General refinancing principles
SRH refinances portfolios of real estate loans granted by banks and financial institutions for the purpose of financing real estate products in exchange for guarantees deemed acceptable.
The real estate portfolio must be replenished as the original loans are amortised or repaid in advance.
Although the real estate receivables remain on the balance sheets of banks and financial institutions, in the case of refinancing with recourse, they are the property of SRH, which reserves the right to verify their physical existence at any time, either on site or on the basis of supporting documents.
Banks and financial institutions benefiting from refinancing operations are required to ensure regular payment of interest or principal, even in the event of temporary or permanent default by the borrower (this is, of course, refinancing with recourse).
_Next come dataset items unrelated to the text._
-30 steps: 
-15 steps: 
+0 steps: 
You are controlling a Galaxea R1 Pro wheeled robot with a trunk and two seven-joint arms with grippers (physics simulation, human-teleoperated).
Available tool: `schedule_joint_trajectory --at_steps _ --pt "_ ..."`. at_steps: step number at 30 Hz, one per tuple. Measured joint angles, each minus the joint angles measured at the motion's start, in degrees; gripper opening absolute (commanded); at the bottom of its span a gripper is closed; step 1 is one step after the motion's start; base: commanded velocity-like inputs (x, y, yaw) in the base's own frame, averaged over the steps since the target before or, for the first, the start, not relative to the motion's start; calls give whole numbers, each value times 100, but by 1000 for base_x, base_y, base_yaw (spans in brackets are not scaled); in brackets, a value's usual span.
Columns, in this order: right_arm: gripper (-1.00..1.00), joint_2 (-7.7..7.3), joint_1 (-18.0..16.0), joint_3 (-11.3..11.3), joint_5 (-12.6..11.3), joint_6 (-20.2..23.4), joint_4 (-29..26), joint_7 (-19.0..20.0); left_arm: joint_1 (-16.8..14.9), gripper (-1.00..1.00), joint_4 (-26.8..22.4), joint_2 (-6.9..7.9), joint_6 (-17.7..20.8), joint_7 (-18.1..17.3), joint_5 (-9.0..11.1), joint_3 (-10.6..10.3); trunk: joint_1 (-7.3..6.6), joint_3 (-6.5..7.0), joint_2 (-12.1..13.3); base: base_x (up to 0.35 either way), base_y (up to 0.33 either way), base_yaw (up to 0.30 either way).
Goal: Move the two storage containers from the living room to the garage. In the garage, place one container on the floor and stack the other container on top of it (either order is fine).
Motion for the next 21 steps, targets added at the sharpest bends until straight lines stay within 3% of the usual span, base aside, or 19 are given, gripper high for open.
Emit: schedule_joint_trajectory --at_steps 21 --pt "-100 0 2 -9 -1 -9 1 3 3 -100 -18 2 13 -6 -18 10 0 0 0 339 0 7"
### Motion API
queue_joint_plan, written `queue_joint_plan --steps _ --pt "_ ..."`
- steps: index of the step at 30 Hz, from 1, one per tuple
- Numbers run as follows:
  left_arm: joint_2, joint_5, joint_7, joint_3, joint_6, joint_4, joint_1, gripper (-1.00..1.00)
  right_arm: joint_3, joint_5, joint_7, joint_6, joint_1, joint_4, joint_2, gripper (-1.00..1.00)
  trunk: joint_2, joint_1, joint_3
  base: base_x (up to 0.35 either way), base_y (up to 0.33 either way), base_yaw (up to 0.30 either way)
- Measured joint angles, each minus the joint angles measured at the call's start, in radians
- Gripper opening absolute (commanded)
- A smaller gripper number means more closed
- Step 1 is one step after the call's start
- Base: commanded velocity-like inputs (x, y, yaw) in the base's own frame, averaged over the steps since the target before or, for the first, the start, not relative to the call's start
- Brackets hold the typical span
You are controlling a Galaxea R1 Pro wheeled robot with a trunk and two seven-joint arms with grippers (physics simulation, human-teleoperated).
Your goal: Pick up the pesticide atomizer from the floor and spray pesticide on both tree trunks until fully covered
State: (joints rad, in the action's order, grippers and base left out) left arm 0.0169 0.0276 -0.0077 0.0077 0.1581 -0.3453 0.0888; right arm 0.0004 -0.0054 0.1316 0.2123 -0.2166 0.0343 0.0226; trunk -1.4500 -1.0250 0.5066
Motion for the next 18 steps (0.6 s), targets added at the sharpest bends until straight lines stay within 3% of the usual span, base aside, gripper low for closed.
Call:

Banks and financial institutions wishing to benefit from ‘non-recourse’ refinancing must sign a transfer agreement and a mortgage debt management agreement with SRH before the refinancing operation is implemented. The transfer to SRH of ownership of the transferred real estate debts is carried out in accordance with the legislation in force (the Securitisation Act).
The maximum repayment period for refinanced loans is set at 25 years.
General refinancing conditions
- Fulfil its obligations as defined in the mortgage debt refinancing agreement;
- Periodically forwarding the following documents to SRH as soon as they are approved by the Ordinary General Meeting of Shareholders: balance sheet, management report of the Board of Directors and auditors' report.
- Providing information, financial documents and other documents deemed useful for the purposes of SRH, in accordance with the mortgage loan refinancing agreement.
- Inform SRH of any factor that could hinder the execution of the clauses defined in the real estate loan refinancing agreement;
- Apply a weighted rate of at least 140% of the remaining term of the portfolio refinanced by SRH;
- Complete the template containing information on loans granted to households (the template is available at SRH).
Required guarantees
- Guarantees consist mainly of first mortgages on real estate or, failing that, other guarantees deemed acceptable;
- The mortgage must be legally registered with the competent land registry;
- The authorised intermediary must transfer the first mortgage to SRH in accordance with the legislation in force;
- The remaining value of the guarantee should not be less than 125% of the refinancing amount. Transferred mortgages may be valued by SRH or by an independent expert if circumstances so require;
- Furthermore, as a precautionary measure, the authorised intermediary must transfer additional collateral to the SRH at the end of each quarter if the value of the mortgage is less than 125%, in the form of bonds, treasury bills or financial securities.